Throughout the manuscript, the use of "runs" to describe one set of metagenomic
sequences instead of the more traditionally used "libraries".
[Response] Multiple runs can be produced from a single library. Based on the
description in SRA Handbook (https://www.ncbi.nlm.nih.gov/books/NBK47529/)
“Runs describe the files that belong to the previously created Experiments. They
specify the data files for a specific sample to be processed by SRA. Experiments may
contain many Runs depending on how many sequencer runs were involved in data
acquisition.”, we decided to use “sequencing runs” instead of “sequencing libraries”.
l. 29: "The feasibility of drVM was validated via the analysis of over 300 sequencing
runs"  drVM was validated via the analysis of over 300 sequencing runs generated
by Illumina and Ion Torrent platforms to …[line 29]
l.65: "to assemble reads under genus-classification to assembly-for improved viral
genome assembly".  VIP pursues the same strategy as SURPI-subtraction to
identification-to subtract host and bacteria reads prior to the identification of viral
reads, although it does provide an alternative strategy to the assembly of reads under a
genus-classification to assembly-hence enabling improved viral genome assembly.
[line 62-66]
l.187: "Please note that viral contigs"  Note that viral sequences were fully
assembled, de novo, by SPAdes using reads within the same genus [line 189]
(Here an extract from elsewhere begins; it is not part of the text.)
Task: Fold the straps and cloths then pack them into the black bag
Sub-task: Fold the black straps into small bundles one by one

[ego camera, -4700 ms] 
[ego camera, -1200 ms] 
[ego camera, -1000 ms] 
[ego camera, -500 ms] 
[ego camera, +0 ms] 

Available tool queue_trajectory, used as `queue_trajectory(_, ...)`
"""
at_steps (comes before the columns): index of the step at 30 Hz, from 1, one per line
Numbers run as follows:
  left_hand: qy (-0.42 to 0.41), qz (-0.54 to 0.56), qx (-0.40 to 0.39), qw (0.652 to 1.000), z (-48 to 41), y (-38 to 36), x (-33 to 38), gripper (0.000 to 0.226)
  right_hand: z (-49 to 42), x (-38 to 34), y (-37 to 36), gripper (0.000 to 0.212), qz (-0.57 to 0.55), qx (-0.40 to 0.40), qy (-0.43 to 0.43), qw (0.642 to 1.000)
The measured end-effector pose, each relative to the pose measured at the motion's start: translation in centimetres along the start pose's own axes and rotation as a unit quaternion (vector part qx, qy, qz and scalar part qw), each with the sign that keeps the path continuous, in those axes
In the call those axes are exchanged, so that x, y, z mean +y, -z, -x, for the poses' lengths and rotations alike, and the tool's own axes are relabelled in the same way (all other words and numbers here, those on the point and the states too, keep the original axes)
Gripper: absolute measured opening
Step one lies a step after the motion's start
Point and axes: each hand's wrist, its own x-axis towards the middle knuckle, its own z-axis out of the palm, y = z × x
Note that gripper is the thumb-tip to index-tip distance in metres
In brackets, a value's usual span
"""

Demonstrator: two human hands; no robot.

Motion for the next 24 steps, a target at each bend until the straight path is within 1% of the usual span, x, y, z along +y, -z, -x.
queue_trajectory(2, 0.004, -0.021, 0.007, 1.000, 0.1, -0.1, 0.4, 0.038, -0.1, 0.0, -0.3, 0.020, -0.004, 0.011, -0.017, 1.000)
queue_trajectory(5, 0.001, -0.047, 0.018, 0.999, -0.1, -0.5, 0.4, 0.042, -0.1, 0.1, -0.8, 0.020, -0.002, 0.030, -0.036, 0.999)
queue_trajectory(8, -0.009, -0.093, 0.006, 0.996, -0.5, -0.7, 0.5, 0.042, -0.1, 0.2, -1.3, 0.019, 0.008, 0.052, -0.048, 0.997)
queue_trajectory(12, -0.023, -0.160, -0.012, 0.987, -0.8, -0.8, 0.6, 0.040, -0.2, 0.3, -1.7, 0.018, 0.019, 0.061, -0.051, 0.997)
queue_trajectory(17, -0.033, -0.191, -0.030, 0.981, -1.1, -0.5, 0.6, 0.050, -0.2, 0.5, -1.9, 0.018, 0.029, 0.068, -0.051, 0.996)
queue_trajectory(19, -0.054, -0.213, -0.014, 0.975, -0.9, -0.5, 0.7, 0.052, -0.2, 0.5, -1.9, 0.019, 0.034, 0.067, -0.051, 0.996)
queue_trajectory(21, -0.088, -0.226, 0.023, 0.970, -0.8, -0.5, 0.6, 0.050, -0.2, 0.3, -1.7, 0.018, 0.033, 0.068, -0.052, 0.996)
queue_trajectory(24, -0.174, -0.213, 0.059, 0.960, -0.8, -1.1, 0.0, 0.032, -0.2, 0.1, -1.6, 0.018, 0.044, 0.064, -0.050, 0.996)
l.192: "across genomics positions, the y-axis, thus representing read depth"  The
coverage plots were generated by plotting read coverage across genomic position,
with the y-axis representing read depth. [line 192-194]
l. 344: "shared only 90% at nucleotide level identity"  This assembled sequence
shared only 90% identity at nucleotide level with a closely related porcine kobuvirus
genome sequence [line 348]
l. 358: "If multiple contigs present in one coverage plot"  If multiple contigs are
present in one coverage plot, reads aligned to the contigs are extracted in pairs for
subsequent re-assembly [line 362-363]
l. 371: "that is to say, to extract viral reads from metagenomes is prior to assembly."
 suggesting that to extract viral reads from metagenomes is a prior step to sequence
assembly [line 375-376]
On the tool output: Since the tool is designed to be user-friendly, I don't understand
why the authors did not add y-axis labels directly on the coverage plots: these plots
are the main output from drVM, and I would think the authors want to make it as easy
as possible for a user to understand what is represented.
[Response] We have changed the scripts of drVM to add “read depth” as the y-axis
label in a coverage plot. [Fig. 2 and Fig. 3]
Reviewer #3: The revisions add clarity and the resulting manuscript is greatly
improved. Nice work.
[Response] We appreciated the reviewer’s comments.